PS: Pra quem quiser saber mais há o excelente site oficial, com discografia, vídeos, entrevistas, biografia e outras guloseimas. www.tomjobim.com.br

PS2: Um amigo meu, o Marcelo, me disse ter visto a foto que usei pra ilustrar esse texto numa revista e, segundo ele, a legenda dizia que Tom estava a examinar uma partitura de Stravinsky.

7 Comments:

At 7:05 PM, Anonymous Anônimo said...

em matéria de Tom, preciso me atualizar.Que sétimo céu é esse qual você tá falando?Preciso desse album, se é assim.

 
At 8:29 PM, Anonymous Anônimo said...

deixe ele só encostar na sua alma. deixe ele levá-la embora não. tá?

 
At 11:49 PM, Anonymous Anônimo said...

e vale recorrer ao tempo dos suspiros. é a levada do coração num tipo de mar.

é nóis na bossa, no rock que é samba.

 
At 12:25 AM, Anonymous Anônimo said...

Aí, Manoel. Digamos que eu, como você antes desse disco, ainda não assimilei o Jobim como intérprete, entretanto gosto bastante do João Gilberto interpretando as músicas dele - João Gilberto com seu violão e Tom Jobim com seus arranjos foram os caras da música brasileira que mais perto de Deus chegaram. Sugestão anotada.

 
At 12:20 AM, Anonymous Anônimo said...

Eu sou muito apaixonada por bossa nova, em especial, Tom Jobim!

 
At 8:57 PM, Anonymous Anônimo said...

saudades de passar por aqui. gostei muito do que vi: visual novo, melodia nova.
tem aí muitas das minhas músicas favoritas. e todas têm pra mim histórias lindas. "samba do avião" tocando no radinho do avião, águas de março mês passado, retrato em preto e branco, que mal consigo ouvir de doída que é. chega de saudade me marcou adolescência. falaria de todas as outras. mas vai ouvir o cd que vale mais.

conheço esse seu sentimento. quase parece que a aura ressurge, quase parece experiência. passei uns 3 meses ouvindo "transa", do caetano, compulsivamente. tirava horas do dia só pra ouvi-lo. caetano não deve ser sua praia, mas devia tentar, viu?

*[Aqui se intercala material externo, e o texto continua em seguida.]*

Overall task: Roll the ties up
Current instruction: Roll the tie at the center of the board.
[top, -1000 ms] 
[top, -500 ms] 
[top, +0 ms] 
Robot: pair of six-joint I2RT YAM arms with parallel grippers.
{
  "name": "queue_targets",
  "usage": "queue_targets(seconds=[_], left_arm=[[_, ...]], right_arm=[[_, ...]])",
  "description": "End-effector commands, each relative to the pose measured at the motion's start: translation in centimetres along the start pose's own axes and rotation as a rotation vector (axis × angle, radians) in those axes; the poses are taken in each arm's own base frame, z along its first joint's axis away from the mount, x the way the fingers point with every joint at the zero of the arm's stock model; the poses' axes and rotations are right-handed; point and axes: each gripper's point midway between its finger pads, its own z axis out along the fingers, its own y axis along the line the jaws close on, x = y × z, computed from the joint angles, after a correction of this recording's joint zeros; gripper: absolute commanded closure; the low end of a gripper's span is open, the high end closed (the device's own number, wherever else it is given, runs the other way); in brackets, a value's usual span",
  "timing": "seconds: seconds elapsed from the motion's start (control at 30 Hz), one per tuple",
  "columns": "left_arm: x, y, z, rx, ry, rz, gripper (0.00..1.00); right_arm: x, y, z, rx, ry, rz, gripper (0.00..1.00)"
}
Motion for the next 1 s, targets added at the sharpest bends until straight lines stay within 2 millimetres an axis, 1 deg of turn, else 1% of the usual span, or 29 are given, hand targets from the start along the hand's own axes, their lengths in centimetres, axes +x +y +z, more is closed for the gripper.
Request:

saudades daquelas todas conversas com você.

beijo, querido, te cuida.

 
At 1:12 AM, Blogger mundosdevidro said...

Ora, ora, se não é a menina que um dia me prometeu roubar todos os meus amigos e depois sumiu (de mim)!

Pois é, é bem o que vc disse memso. Sentir-se, por alguns dias, incapaz de ouvir outra coisa e, melhor, não sentir a menor necessidade de fazê-lo. Um belo cativeiro esse rs. Vou tentar Caetano. Realmente nunca foi minha praia. Em parte por razões musicais mesmo, em parte pq acho ele um bundão. Mas isso te explico depois, por msn, qdo vc me fizer aquela pergunta, e a gente aproveitar pra colocar a conversa em dia.

Saudades tb, mocinha. Que bom que vc voltou.